[[ Provided material, beginning ]]
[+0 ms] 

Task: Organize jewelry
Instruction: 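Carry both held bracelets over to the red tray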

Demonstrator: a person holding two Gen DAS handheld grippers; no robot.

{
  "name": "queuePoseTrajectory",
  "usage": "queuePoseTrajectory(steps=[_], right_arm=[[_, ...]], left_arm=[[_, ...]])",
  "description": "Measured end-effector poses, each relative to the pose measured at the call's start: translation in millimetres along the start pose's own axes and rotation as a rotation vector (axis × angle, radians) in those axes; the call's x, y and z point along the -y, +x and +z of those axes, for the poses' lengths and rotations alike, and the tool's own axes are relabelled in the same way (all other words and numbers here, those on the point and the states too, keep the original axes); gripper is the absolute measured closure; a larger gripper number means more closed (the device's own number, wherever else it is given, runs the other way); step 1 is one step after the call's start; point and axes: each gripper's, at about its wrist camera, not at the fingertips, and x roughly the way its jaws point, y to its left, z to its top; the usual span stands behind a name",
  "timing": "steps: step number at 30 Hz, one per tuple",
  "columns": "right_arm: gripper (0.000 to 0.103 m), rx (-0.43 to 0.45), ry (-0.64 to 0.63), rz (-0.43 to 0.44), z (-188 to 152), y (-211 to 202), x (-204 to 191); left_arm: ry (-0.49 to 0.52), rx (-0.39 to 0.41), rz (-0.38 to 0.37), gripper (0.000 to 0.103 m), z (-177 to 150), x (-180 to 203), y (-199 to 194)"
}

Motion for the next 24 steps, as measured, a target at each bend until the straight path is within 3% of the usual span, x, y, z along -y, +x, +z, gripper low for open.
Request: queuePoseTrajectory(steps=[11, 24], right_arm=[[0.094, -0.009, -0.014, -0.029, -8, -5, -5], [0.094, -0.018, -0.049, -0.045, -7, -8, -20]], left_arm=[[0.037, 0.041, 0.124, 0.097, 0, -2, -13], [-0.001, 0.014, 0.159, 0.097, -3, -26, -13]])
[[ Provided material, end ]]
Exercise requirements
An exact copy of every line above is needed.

Solution for this problem
[+0 ms] 

Task: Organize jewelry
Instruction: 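Carry both held bracelets over to the red tray
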
Demonstrator: a person holding two Gen DAS handheld grippers; no robot.

{
  "name": "queuePoseTrajectory",
  "usage": "queuePoseTrajectory(steps=[_], right_arm=[[_, ...]], left_arm=[[_, ...]])",
  "description": "Measured end-effector poses, each relative to the pose measured at the call's start: translation in millimetres along the start pose's own axes and rotation as a rotation vector (axis × angle, radians) in those axes; the call's x, y and z point along the -y, +x and +z of those axes, for the poses' lengths and rotations alike, and the tool's own axes are relabelled in the same way (all other words and numbers here, those on the point and the states too, keep the original axes); gripper is the absolute measured closure; a larger gripper number means more closed (the device's own number, wherever else it is given, runs the other way); step 1 is one step after the call's start; point and axes: each gripper's, at about its wrist camera, not at the fingertips, and x roughly the way its jaws point, y to its left, z to its top; the usual span stands behind a name",
  "timing": "steps: step number at 30 Hz, one per tuple",
  "columns": "right_arm: gripper (0.000 to 0.103 m), rx (-0.43 to 0.45), ry (-0.64 to 0.63), rz (-0.43 to 0.44), z (-188 to 152), y (-211 to 202), x (-204 to 191); left_arm: ry (-0.49 to 0.52), rx (-0.39 to 0.41), rz (-0.38 to 0.37), gripper (0.000 to 0.103 m), z (-177 to 150), x (-180 to 203), y (-199 to 194)"
}

Motion for the next 24 steps, as measured, a target at each bend until the straight path is within 3% of the usual span, x, y, z along -y, +x, +z, gripper low for open.
Request: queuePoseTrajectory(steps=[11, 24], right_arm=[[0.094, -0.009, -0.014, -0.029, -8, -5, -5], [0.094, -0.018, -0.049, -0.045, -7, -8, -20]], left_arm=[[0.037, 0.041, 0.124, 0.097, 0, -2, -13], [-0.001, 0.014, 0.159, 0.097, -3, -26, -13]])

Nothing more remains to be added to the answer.